Problem to solve:
Please copy each line in the records below that contains the string "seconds".

---*---

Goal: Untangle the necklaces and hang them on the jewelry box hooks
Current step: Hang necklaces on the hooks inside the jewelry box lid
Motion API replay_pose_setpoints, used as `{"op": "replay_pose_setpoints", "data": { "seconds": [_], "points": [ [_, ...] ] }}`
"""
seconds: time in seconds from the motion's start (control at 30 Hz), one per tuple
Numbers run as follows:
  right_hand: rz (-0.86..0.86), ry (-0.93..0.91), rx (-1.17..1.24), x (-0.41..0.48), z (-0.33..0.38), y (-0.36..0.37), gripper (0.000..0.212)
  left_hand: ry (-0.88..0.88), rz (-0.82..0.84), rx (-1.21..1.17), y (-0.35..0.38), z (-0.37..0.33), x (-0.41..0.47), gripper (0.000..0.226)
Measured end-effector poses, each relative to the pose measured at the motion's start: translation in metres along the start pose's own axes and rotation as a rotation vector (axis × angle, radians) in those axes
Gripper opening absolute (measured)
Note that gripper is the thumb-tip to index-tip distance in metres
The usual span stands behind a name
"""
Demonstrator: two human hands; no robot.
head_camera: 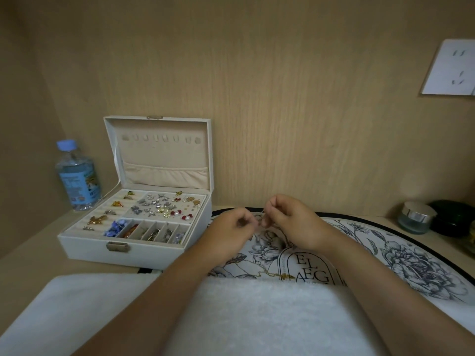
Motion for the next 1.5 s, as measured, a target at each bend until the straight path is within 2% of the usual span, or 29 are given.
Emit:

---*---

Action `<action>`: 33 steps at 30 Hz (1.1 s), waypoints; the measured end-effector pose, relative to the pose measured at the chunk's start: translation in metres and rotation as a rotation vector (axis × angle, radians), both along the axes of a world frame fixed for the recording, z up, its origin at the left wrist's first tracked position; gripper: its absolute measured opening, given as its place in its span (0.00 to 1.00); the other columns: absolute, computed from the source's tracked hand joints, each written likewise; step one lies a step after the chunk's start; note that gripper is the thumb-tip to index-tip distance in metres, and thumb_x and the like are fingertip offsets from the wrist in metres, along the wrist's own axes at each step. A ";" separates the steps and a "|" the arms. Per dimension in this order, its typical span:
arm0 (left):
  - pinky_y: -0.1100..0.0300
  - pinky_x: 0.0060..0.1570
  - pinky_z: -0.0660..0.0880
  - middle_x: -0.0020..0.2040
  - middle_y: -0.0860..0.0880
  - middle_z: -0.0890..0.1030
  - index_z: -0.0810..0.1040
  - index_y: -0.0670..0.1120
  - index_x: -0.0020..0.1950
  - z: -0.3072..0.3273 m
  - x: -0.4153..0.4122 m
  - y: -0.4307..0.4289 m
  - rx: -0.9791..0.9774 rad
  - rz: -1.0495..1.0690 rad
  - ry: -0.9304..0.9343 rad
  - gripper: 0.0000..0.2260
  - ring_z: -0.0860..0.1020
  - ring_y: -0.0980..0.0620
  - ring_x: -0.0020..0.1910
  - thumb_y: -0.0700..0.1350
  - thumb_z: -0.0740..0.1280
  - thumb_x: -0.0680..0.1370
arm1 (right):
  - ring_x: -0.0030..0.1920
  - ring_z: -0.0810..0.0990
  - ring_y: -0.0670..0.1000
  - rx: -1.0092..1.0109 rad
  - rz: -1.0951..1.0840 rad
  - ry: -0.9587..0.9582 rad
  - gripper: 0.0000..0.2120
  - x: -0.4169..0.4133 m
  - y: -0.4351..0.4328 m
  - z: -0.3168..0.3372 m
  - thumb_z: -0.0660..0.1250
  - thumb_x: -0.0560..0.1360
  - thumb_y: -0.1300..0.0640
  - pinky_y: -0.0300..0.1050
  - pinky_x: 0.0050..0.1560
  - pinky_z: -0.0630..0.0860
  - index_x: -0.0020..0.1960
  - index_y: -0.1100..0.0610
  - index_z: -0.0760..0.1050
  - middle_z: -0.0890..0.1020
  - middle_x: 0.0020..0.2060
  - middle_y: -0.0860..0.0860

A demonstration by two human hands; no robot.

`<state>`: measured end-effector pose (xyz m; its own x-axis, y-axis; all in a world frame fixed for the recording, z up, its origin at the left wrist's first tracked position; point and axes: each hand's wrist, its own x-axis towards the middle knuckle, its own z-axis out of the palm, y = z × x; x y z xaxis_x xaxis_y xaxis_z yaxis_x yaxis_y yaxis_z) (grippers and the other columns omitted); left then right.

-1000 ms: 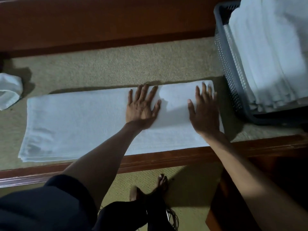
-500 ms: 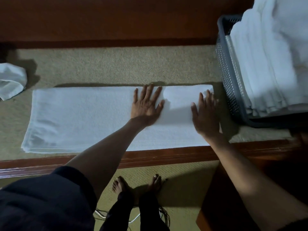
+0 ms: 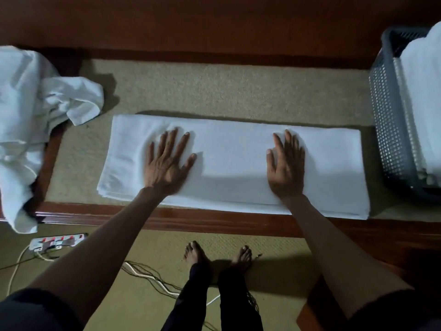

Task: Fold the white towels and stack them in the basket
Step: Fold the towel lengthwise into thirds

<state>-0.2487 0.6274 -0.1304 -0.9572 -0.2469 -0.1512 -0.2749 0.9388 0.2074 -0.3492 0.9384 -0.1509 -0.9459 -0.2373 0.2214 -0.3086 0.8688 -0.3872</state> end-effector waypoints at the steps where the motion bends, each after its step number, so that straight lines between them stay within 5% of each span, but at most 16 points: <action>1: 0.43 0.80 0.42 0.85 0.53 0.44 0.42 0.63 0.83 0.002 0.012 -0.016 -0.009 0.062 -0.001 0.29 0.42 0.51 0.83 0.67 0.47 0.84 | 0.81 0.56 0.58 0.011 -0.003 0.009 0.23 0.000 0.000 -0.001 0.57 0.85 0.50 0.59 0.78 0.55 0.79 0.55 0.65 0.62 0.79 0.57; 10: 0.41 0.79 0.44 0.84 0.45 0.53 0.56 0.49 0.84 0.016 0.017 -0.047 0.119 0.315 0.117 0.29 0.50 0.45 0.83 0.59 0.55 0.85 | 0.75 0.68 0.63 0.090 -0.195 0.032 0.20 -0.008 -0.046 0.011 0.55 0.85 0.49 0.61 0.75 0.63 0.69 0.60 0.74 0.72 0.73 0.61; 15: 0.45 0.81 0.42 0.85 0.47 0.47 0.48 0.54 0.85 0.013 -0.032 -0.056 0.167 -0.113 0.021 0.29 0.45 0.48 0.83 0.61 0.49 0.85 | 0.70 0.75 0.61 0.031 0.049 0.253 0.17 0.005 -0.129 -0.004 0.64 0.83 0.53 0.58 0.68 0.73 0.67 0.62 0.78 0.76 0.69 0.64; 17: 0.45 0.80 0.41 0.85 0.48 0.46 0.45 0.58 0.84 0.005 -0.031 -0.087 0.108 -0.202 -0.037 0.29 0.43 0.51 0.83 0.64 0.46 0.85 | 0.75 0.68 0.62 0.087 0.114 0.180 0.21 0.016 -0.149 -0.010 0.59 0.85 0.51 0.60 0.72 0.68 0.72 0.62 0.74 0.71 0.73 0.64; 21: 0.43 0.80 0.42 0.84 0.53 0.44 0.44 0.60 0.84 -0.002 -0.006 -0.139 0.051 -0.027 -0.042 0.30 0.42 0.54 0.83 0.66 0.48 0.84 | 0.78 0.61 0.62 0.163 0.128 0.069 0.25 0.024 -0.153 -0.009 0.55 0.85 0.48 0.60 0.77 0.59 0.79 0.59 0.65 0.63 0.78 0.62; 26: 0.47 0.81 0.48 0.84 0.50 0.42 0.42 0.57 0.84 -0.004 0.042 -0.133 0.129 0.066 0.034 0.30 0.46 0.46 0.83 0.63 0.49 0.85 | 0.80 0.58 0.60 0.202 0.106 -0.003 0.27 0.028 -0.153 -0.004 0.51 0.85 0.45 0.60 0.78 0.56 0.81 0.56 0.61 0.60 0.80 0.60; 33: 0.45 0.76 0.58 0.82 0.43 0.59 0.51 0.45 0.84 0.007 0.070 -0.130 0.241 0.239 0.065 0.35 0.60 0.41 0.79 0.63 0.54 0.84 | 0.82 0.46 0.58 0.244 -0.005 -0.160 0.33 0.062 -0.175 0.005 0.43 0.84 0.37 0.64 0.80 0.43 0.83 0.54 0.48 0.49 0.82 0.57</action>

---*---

Response to this task:
Motion API replay_pose_setpoints, used as `{"op": "replay_pose_setpoints", "data": { "seconds": [_], "points": [ [_, ...] ] }}`
seconds: time in seconds from the motion's start (control at 30 Hz), one per tuple

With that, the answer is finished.